▶ [Activity] In the records below, find the lines that include "metal" and copy each.

(Items from a dataset)
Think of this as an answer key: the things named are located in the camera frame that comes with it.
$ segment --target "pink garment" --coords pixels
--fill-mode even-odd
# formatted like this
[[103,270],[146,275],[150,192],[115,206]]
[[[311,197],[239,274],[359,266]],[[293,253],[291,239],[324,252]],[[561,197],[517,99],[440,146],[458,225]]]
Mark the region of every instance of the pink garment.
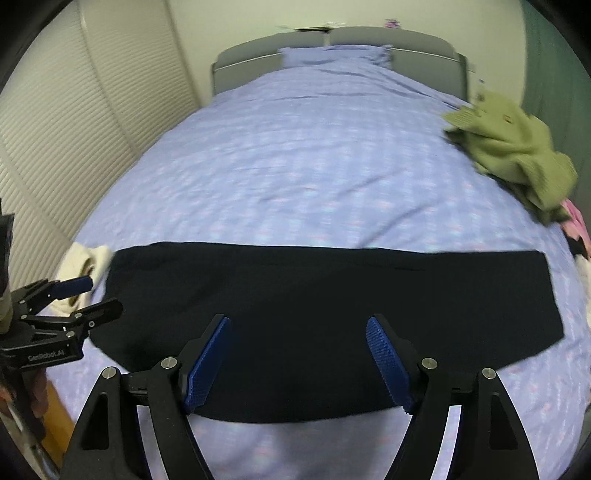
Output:
[[583,243],[585,244],[585,248],[587,249],[587,253],[591,256],[591,239],[589,238],[589,233],[587,231],[587,227],[585,226],[585,221],[583,220],[583,215],[581,215],[579,209],[575,207],[574,203],[570,200],[563,201],[562,206],[568,211],[570,216],[573,218],[572,220],[569,220],[561,224],[562,230],[569,237],[575,240],[578,240],[582,237]]

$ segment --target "metal bolt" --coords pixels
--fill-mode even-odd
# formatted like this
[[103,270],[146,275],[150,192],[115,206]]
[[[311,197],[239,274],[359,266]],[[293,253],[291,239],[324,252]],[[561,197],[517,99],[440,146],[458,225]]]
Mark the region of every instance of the metal bolt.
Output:
[[493,378],[496,378],[496,372],[492,368],[488,368],[488,367],[486,367],[482,371],[482,375],[484,375],[485,378],[488,378],[488,380],[492,380]]
[[423,360],[421,361],[421,365],[425,367],[427,370],[434,370],[437,368],[437,360],[430,357],[423,358]]
[[177,359],[173,356],[168,356],[160,362],[160,366],[166,370],[174,368],[177,366]]
[[107,380],[110,378],[113,378],[116,374],[117,374],[117,369],[115,367],[107,367],[101,373],[103,378],[106,378]]

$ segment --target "pillow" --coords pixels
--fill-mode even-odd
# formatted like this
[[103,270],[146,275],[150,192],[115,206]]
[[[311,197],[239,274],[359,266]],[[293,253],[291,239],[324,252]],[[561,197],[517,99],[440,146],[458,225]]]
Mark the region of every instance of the pillow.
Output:
[[280,48],[283,68],[322,65],[335,60],[362,59],[387,69],[391,68],[391,45],[332,45],[330,47]]

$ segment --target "bed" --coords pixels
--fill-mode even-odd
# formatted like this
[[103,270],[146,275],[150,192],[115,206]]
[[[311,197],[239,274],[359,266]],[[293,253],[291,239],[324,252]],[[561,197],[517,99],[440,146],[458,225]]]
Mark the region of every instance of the bed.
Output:
[[[279,48],[391,46],[391,69],[356,59],[282,68]],[[167,132],[103,198],[76,241],[113,250],[158,241],[382,247],[416,252],[546,254],[564,339],[499,372],[543,480],[556,480],[579,442],[591,340],[584,295],[558,225],[521,204],[442,134],[441,115],[468,98],[466,61],[441,39],[342,28],[275,35],[222,53],[216,97]],[[93,299],[100,300],[101,284]],[[50,369],[76,419],[113,361],[88,341],[85,358]],[[164,479],[148,412],[148,460]],[[382,479],[409,417],[392,408],[299,424],[224,423],[191,416],[219,479]],[[450,410],[433,478],[447,476],[459,421]]]

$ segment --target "green garment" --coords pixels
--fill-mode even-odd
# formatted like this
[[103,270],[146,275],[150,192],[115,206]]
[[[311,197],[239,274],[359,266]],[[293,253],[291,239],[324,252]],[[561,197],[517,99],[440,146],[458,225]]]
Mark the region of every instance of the green garment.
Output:
[[577,172],[568,156],[554,151],[544,122],[494,92],[443,118],[453,125],[447,136],[466,150],[476,170],[500,180],[541,223],[570,219],[560,203],[577,183]]

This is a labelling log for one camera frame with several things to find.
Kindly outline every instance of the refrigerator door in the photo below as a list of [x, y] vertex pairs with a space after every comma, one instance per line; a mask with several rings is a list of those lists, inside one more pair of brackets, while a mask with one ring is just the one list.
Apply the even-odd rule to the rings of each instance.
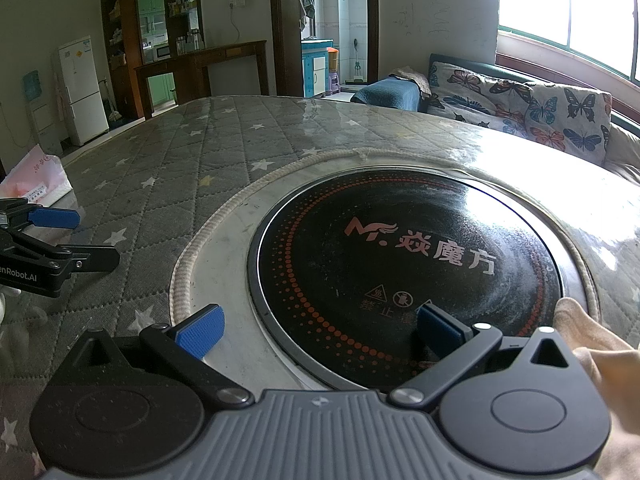
[[70, 104], [98, 91], [91, 39], [61, 48], [58, 55], [65, 85], [63, 92]]
[[74, 122], [74, 131], [70, 136], [76, 146], [82, 146], [109, 129], [100, 92], [73, 103], [71, 116]]

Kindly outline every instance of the white refrigerator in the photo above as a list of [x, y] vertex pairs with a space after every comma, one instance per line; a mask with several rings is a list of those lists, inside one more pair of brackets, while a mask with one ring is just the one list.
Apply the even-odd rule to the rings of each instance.
[[91, 37], [67, 43], [54, 54], [66, 108], [66, 126], [76, 146], [109, 129], [95, 74]]

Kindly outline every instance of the butterfly print sofa cover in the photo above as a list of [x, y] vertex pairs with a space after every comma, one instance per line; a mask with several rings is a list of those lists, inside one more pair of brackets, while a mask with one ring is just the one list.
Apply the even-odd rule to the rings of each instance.
[[602, 166], [611, 95], [553, 83], [495, 79], [434, 62], [428, 113], [539, 142]]

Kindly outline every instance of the wooden door frame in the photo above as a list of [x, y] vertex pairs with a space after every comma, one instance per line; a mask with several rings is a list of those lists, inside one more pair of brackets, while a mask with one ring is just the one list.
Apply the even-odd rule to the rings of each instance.
[[[278, 95], [304, 97], [299, 0], [271, 0], [273, 61]], [[380, 0], [367, 0], [367, 82], [378, 80]]]

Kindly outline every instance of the blue quilted cover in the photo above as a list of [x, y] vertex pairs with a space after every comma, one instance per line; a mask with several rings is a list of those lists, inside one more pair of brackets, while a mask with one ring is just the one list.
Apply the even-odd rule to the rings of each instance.
[[413, 81], [388, 77], [358, 90], [351, 102], [417, 112], [420, 89]]

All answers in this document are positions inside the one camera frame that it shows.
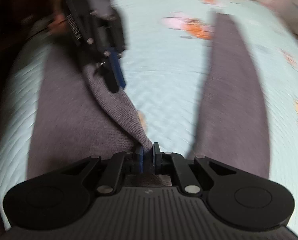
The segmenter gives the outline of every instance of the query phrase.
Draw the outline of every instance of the bed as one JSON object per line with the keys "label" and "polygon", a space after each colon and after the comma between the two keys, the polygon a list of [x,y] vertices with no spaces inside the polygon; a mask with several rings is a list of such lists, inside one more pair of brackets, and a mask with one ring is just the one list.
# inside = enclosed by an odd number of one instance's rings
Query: bed
{"label": "bed", "polygon": [[[125,89],[162,151],[187,155],[194,140],[200,88],[208,73],[214,12],[232,16],[256,66],[270,133],[269,179],[296,202],[288,226],[298,235],[298,43],[267,8],[250,0],[112,0],[124,18],[128,49],[121,60]],[[181,27],[203,25],[201,36]],[[46,33],[23,48],[9,78],[0,121],[0,208],[6,192],[26,179]]]}

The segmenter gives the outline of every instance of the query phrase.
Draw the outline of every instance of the gray fabric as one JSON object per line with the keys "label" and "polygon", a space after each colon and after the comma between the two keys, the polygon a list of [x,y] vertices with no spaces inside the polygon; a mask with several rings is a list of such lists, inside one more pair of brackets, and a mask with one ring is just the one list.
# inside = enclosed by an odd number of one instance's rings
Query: gray fabric
{"label": "gray fabric", "polygon": [[191,158],[205,155],[268,178],[265,102],[251,57],[228,15],[217,14],[210,72],[198,114]]}
{"label": "gray fabric", "polygon": [[45,64],[28,179],[84,157],[110,158],[139,143],[145,151],[152,147],[125,92],[110,93],[91,65],[82,73],[68,48],[54,45]]}

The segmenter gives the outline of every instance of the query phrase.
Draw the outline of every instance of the mattress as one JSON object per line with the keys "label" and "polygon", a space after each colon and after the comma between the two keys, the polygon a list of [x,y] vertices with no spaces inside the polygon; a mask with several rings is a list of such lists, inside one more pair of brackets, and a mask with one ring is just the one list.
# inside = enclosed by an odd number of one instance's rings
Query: mattress
{"label": "mattress", "polygon": [[[270,179],[296,201],[289,227],[298,234],[298,44],[280,20],[249,0],[113,0],[124,19],[121,60],[126,93],[146,119],[147,136],[163,151],[186,156],[208,73],[210,41],[181,27],[202,25],[212,35],[214,11],[232,15],[256,66],[270,131]],[[12,70],[0,121],[0,207],[25,180],[43,64],[50,40],[42,33],[24,47]],[[5,226],[9,224],[3,215]]]}

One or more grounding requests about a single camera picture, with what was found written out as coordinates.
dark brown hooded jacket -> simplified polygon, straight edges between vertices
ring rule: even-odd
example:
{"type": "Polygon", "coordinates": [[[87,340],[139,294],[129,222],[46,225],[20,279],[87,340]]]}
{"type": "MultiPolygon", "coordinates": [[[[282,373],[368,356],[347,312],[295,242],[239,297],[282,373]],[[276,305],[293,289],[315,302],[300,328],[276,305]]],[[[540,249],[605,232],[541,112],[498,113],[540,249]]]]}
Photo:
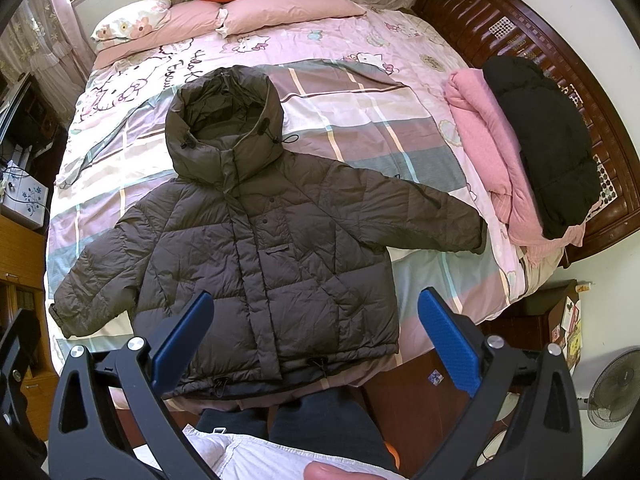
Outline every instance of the dark brown hooded jacket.
{"type": "Polygon", "coordinates": [[[127,311],[148,336],[200,291],[213,324],[174,394],[291,389],[398,350],[385,246],[482,251],[478,213],[446,193],[282,147],[283,110],[256,69],[185,85],[166,118],[177,178],[88,245],[50,312],[87,336],[127,311]]]}

black folded jacket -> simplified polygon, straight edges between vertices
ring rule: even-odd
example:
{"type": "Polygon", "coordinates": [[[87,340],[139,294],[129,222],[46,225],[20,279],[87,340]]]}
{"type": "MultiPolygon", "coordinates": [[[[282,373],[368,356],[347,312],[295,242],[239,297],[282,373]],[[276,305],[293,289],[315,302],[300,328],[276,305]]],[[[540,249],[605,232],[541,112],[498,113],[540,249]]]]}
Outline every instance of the black folded jacket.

▶ [Answer for the task]
$ segment --target "metal bolt" --coords pixels
Mark the region of every instance of the metal bolt.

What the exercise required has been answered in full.